● YOUR GOAL:
Everything in the listing should be set down exactly, apart from the pictures.

● DATA:

........

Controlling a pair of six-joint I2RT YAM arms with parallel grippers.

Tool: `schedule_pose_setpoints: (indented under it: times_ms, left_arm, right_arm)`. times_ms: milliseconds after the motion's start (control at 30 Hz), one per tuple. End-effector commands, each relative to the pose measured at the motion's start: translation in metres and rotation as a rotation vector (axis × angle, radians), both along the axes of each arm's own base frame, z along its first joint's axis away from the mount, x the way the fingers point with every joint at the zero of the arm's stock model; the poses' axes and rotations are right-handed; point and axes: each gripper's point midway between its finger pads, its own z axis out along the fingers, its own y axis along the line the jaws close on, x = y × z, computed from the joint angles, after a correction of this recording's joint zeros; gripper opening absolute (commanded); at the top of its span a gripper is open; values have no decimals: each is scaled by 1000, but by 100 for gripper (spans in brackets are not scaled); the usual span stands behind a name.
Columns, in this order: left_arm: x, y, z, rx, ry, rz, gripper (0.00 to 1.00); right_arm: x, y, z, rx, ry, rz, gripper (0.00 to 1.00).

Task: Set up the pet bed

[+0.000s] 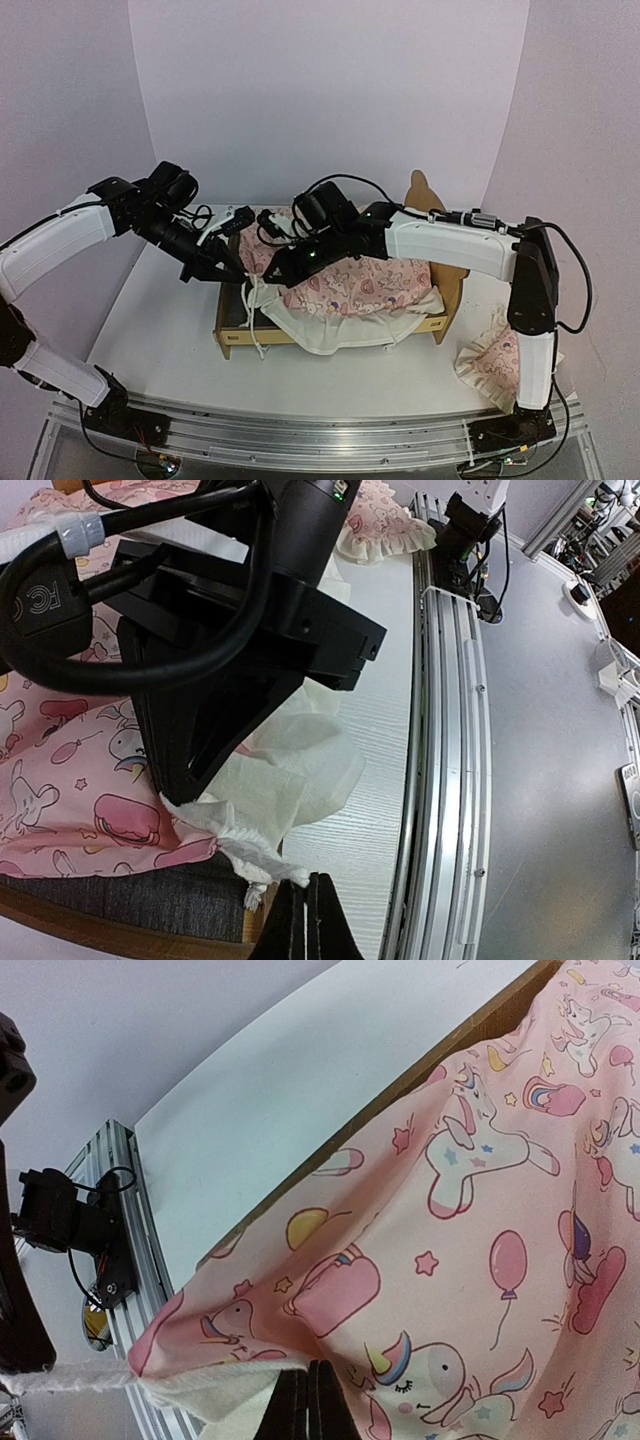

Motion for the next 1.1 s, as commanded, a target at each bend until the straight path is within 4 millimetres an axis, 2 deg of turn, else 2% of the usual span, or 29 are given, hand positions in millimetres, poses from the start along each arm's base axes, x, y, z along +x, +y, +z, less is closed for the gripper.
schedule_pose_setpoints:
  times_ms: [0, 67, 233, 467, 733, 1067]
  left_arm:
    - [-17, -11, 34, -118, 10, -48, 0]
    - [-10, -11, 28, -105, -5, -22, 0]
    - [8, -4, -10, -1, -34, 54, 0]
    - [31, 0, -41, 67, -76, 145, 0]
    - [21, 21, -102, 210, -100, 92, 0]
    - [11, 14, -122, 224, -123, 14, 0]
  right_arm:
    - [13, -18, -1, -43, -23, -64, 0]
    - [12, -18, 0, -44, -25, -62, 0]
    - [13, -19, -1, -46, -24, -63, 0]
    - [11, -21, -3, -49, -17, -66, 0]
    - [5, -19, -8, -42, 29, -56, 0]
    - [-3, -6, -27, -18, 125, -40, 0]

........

● THE ANSWER:
Controlling a pair of six-joint I2RT YAM arms with parallel grippers.

Tool: `schedule_pose_setpoints: (indented under it: times_ms, left_arm, right_arm)`. times_ms: milliseconds after the motion's start (control at 30 Hz), one per tuple. End-effector commands, each relative to the pose measured at the motion's start: translation in metres and rotation as a rotation vector (axis × angle, radians), both along the axes of each arm's own base frame, z along its first joint's axis away from the mount, x the way the fingers point with every joint at the zero of the arm's stock model; the poses' axes and rotations are right-handed; point and axes: each gripper's point midway between its finger pads, its own z axis out along the fingers, its own y axis along the line the jaws close on, x = y × z, computed from the joint angles, after a correction of this recording's joint zeros; gripper opening absolute (commanded); at the top of its span a gripper is open; values have no decimals: each is scaled by 1000, but by 100 for gripper (spans in brackets are not scaled); the usual span stands behind a name.
Columns, in this order: left_arm: x, y, z, rx, ry, rz, gripper (0.00 to 1.00); right_arm: x, y, z, rx, ry, rz, gripper (0.00 to 1.00).

Task: Set up the pet bed

[+0.000s] 

Motion for the next 1.1 s, as commanded, a target at each bend until the straight path is within 4 millimetres an axis, 2 deg of turn, else 2% of the usual span, or 29 are given, hand positions in millimetres, poses from the start along each arm's base axes, x, y, z along +x, +y, +z, less is closed for the gripper.
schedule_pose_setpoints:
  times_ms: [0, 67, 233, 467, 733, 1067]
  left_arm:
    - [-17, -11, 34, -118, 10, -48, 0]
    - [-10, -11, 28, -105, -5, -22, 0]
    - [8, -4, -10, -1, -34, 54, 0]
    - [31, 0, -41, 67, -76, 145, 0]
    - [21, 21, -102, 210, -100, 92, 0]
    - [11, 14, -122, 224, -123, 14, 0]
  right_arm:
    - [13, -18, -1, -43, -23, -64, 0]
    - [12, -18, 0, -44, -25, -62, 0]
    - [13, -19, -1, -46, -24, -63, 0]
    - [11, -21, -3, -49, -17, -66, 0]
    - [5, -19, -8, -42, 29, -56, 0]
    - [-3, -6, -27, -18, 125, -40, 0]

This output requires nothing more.